Monday, January 07, 2013

Security issues with MSXML

This is a quick & dirty blog post, partially to help a friend reach out to the world, and partially because I'm affected as well. Correction: was affected. Now removed & patched at the same time.

At my previous job one of my tasks was to manage & improve the security patch management process across all platforms, from operating systems and databases to browsers & plugins. Sometimes even down to firmware & driver updates, because of bugs and vulnerabilities. My primary focus was - no surprise - Windows installations and pretty much everything that can be installed on Windows. I did that for more than 5 years. 10-15K servers, 100-150K clients. I did well. Very well in fact, and I'm still proud of it.

Many surprises have appeared along the way, the most recent has to do with MSXML, which comes to light in this blog post.

According to our always trustworthy source, Wikipedia, MSXML versions 3, 4, 5 and 6 are current, as in still supported by Microsoft. For any reasonable purposes in 2013, MSXML 6 is what you want. Probably the 64-bit version, to be exact. Please note the fine print: MSXML 4.0 SP3 is the current version of 4.x, while SP2 reached EoL in 2010.

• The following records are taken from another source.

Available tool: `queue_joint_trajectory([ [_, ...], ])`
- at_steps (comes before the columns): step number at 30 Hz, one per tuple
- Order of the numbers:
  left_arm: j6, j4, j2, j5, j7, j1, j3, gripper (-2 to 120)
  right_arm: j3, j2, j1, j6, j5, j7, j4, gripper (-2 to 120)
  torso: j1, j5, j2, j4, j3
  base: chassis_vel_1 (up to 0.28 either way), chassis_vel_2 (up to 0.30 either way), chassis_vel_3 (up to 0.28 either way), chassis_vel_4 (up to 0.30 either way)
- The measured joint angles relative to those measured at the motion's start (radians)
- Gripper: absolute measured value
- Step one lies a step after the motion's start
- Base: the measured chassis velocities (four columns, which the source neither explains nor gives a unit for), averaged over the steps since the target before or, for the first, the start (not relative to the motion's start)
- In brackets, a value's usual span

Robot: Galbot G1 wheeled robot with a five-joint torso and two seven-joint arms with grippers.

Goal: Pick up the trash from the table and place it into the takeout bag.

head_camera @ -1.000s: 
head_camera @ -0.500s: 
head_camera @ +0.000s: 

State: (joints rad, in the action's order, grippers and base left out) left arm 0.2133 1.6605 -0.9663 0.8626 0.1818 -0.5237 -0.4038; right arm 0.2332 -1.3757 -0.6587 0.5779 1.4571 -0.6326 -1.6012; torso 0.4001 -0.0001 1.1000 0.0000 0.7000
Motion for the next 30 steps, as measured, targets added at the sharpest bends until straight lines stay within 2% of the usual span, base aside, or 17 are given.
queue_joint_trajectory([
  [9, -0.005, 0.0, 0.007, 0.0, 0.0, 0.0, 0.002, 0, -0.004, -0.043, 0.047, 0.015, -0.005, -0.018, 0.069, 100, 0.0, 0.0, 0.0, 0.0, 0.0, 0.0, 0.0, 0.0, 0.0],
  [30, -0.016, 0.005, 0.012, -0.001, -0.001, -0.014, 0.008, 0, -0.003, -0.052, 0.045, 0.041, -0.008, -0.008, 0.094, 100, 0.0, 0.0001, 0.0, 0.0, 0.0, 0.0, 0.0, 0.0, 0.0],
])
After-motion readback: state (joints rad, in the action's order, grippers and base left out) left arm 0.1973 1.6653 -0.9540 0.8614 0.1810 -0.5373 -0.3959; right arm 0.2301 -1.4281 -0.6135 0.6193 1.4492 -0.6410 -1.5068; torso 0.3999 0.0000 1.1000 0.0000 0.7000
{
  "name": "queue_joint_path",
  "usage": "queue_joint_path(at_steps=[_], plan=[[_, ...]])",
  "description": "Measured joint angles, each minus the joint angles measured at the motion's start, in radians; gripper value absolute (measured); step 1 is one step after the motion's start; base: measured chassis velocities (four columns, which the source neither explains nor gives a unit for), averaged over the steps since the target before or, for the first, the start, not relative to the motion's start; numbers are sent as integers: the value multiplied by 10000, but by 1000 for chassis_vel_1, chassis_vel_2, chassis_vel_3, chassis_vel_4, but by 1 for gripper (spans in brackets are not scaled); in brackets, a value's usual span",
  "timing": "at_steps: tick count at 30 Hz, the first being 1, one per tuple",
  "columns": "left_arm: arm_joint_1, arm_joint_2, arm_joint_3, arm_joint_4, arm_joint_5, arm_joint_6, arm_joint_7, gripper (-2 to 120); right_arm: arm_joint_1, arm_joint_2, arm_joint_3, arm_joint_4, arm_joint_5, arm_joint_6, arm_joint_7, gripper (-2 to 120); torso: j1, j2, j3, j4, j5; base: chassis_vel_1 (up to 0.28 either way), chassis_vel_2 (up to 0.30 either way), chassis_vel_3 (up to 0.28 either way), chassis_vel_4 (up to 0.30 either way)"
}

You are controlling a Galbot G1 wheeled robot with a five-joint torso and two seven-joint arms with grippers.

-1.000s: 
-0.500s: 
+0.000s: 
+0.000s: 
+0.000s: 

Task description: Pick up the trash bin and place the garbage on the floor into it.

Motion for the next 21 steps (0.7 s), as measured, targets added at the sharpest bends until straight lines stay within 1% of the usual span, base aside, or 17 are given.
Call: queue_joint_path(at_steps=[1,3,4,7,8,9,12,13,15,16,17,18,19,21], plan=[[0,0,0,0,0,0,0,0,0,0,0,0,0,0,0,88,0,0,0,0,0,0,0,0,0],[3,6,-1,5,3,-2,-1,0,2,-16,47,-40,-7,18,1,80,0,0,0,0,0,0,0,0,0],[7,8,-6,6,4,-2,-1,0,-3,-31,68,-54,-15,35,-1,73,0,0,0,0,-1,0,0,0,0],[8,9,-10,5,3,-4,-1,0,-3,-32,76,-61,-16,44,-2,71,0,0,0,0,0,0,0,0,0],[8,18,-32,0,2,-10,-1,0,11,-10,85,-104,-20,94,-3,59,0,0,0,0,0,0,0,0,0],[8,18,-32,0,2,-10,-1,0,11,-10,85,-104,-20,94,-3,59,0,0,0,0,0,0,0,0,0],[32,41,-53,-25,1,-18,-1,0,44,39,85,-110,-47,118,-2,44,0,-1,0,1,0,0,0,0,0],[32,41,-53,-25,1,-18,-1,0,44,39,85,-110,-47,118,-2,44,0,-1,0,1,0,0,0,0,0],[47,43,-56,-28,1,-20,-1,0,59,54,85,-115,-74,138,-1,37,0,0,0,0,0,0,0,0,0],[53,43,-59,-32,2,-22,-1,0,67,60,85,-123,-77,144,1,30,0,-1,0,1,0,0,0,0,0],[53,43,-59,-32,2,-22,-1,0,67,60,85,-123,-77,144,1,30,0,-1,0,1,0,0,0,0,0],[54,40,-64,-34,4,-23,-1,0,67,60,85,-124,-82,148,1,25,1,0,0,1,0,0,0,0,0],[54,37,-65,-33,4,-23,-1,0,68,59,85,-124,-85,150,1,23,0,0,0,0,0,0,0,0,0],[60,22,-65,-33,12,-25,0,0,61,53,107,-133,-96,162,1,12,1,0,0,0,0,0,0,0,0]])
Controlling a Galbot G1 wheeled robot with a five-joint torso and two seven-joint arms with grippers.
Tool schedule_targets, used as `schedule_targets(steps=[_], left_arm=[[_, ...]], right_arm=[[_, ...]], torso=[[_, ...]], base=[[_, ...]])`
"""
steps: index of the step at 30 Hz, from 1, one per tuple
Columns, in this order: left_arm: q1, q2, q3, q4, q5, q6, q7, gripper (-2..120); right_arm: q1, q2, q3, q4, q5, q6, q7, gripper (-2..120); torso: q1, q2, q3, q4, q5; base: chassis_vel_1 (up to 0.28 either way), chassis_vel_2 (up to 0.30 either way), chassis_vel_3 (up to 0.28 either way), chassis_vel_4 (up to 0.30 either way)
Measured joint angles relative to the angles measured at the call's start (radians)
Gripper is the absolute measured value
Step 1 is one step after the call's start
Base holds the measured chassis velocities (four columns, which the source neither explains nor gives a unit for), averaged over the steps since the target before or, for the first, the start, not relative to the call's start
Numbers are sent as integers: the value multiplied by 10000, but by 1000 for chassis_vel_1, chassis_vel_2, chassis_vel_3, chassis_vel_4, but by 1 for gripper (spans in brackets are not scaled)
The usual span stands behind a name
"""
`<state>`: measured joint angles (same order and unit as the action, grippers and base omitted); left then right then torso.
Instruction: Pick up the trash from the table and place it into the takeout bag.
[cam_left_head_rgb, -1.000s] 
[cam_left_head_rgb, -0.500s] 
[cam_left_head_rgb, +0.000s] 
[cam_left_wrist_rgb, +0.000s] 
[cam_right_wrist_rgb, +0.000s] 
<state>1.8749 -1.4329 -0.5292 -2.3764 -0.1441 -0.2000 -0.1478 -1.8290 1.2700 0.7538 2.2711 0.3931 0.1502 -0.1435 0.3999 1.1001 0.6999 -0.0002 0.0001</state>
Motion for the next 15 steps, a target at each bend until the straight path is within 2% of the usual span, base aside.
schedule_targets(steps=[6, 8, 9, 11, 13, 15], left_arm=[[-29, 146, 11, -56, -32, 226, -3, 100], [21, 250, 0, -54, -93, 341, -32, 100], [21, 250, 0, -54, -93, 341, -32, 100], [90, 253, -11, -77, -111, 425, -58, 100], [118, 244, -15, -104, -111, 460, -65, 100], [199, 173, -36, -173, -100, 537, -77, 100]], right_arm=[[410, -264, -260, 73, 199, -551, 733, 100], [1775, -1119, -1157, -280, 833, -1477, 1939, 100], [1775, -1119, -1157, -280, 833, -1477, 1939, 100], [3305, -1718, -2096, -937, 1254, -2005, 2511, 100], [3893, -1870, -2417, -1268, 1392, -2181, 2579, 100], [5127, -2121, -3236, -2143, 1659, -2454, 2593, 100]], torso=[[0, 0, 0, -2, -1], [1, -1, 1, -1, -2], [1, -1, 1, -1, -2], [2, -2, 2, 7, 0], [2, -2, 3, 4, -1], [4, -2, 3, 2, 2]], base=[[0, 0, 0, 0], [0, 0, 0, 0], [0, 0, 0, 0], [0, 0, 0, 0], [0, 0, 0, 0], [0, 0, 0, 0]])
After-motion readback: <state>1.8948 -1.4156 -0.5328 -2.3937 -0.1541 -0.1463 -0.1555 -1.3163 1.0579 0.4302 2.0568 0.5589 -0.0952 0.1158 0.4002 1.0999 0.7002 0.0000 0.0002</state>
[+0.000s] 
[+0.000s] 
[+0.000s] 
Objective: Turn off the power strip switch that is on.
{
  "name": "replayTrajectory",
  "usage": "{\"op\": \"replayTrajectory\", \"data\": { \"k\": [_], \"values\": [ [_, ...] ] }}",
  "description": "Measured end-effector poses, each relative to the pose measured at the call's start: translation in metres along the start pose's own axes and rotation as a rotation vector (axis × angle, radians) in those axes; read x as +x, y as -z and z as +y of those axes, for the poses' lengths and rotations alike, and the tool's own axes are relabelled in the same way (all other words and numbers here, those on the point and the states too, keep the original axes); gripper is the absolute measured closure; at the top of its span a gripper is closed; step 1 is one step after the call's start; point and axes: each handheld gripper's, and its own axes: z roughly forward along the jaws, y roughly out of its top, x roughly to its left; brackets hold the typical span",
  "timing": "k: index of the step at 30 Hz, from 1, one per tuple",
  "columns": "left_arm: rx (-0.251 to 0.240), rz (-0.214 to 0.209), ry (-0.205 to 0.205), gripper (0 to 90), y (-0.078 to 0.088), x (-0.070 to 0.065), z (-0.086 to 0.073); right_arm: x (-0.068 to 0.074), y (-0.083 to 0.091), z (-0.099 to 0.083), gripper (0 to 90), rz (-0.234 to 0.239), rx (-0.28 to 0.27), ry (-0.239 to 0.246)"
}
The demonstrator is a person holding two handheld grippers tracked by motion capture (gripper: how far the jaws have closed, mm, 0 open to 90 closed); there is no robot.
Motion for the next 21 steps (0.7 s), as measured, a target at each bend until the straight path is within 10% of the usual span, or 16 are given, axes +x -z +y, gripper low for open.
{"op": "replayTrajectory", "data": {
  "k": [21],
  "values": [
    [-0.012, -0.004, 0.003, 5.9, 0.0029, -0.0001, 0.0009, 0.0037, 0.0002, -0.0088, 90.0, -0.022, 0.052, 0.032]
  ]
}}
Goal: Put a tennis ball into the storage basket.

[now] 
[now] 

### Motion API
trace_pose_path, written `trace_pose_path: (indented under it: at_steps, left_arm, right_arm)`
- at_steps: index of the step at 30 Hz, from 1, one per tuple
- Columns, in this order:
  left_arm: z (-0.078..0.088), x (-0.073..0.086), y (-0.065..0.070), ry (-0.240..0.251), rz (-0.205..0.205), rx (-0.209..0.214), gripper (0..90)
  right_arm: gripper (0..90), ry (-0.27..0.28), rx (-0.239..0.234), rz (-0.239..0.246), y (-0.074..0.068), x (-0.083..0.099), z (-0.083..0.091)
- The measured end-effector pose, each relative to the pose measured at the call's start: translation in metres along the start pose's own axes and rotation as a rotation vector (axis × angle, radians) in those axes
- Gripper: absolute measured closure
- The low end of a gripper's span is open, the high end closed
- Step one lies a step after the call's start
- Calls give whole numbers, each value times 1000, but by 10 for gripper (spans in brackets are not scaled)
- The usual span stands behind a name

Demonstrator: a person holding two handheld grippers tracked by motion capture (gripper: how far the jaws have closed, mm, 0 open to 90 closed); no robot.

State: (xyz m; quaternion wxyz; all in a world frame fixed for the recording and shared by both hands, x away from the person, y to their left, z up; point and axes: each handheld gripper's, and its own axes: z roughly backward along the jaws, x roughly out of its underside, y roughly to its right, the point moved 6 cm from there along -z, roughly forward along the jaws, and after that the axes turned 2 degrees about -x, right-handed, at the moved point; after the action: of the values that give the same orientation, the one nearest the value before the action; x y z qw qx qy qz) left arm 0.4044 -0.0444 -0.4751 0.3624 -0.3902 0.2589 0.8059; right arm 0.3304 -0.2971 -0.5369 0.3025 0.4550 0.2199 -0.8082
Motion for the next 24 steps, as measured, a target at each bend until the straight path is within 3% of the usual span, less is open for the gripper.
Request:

So here's the thing: It seems like there is a ton of applications still out there that will silently install MSXML 4.0 SP2 onto your computer. Microsoft Update, including WSUS and SCCM,  will not detect, warn or update MSXML 4.0 SP2. No patches for SP2, no SP3, no post-SP3 patches.

Yes, chances are lots of people at their home computers, as well as organisations large and small are at risk.

I know that Secunia PSI detects MSXML 4.0SP2, but it seems their default link to fix leads to Windows Update - which doesn't detect, warn or update. Woohoo!

As far as I & others have been able to figure out, Microsoft has no published rational logic for why they do not detect MSXML 4.0 (SP2) AND offers SP3 as an automated install through Windows Update. The end result of this is that personal users, as well as most organisations - need to use control panel or third-party tools to detect vulnerable installations, and do even more manual work to either remove and/or update to supported versions.

Any reasons for this behavior Microsoft?

Ps: links to tools and/or lists on the Internet that will enable me and others to figure out which applications that silently install MSXML 4.0 SP2 are most welcome!

1 comment:

  1. Several versions of the SAP GUI Client 7.20++ installs a SAP "branded" msxml4.msi dated back to 2006.

    Funnily installing the SP3 does not remove the reference to SP2 (2x -> KB954430 & KB973688), nor the MSXML4.0 from SAP.


All comments will be moderated, primarily for spam. You are welcome to disagree with my posts of course.